Em simultâneo, acredito que só a restrição de caracteres do Twitter impediu a Joana de ser mais explícita quando refere que “o machismo mata mais do que qualquer outro crime”. Junto com o racismo, convém acrescentar. E a xenofobia. E a homofobia. E a transfobia. E o colonialismo. E o sionismo. E o alojamento local. E o capitalismo em geral. Por mim, não ficaria espantado que Castro Almeida, português, caucasiano, heterossexual e machista, acumulasse igualmente as perversões mencionadas. Quanto aos incêndios, criminosos ou fortuitos, apenas matam bombeiros e populares não devidamente catalogados na matriz do BE, pelo que não são comparáveis às desgraças a sério. Nem particularmente interessantes. A Joana foi justa e digna em reagir com sarcasmo aos ignorantes das “redes sociais”.

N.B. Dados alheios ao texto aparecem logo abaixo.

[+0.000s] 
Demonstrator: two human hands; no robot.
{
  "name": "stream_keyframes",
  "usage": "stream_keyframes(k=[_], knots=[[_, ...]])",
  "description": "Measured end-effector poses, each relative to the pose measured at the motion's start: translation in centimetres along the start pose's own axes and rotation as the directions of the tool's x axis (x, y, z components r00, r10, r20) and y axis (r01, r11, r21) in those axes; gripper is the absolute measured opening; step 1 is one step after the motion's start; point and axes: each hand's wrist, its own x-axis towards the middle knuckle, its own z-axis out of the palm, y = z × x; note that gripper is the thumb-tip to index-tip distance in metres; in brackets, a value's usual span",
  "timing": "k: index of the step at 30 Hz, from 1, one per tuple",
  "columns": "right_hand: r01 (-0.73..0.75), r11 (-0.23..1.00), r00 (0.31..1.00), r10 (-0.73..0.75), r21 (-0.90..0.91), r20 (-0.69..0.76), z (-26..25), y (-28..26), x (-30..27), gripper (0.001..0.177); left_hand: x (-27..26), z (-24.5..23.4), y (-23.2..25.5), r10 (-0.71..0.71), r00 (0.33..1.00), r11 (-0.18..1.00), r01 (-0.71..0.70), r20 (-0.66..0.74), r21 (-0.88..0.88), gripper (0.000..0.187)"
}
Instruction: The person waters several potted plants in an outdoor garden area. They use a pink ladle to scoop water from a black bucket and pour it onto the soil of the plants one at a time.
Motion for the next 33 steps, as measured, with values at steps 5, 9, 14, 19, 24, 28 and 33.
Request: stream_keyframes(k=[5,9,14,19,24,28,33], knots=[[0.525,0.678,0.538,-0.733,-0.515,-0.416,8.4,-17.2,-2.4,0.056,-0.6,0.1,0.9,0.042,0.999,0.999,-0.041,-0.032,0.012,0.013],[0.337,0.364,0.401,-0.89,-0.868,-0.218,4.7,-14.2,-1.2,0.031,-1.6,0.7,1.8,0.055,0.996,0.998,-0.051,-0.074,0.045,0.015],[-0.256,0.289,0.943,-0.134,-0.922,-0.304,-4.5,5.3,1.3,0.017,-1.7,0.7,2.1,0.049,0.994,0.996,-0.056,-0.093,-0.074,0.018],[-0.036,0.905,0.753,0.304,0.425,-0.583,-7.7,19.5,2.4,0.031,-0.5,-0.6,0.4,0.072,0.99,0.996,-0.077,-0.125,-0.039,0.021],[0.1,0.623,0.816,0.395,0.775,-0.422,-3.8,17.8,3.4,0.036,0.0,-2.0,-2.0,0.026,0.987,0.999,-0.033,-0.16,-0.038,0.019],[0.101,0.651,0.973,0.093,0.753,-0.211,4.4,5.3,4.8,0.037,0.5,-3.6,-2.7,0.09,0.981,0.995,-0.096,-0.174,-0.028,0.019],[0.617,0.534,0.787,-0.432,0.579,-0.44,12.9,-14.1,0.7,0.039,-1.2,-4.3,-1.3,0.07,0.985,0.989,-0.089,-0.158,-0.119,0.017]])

Felizmente, os ignorantes não são tudo. Importa evitar o pessimismo e perceber que a Joana tem um público. Embora em minoria – e o que é minoria é bom –, nas “redes sociais” e fora das “redes sociais” existe em Portugal gente que dá razão à Joana e “partilha” com e sem aspas as meditações dela sobre esta e outras matérias. É gente desperta para as Grandes Questões (de 0,000001% da humanidade), atenta às injustiças (reais ou imaginárias) e pronta a denunciá-las (a fim de adquirir e passear virtude). É gente que vota no BE, ou no Livre, no PAN, no PCP, crescentemente no PS ou ocasionalmente em certas “direitas”. É gente que abraça causas e, excepto se estiverem a arder, pinheiros ou combatentes do Hezbollah. É gente livre de pensar o que lhes dizem e indignada por alguns poderem dizer o que pensam. É, em suma, gente que não precisa de ajuda para fazer a mala, até porque as respectivas malas não fecham bem.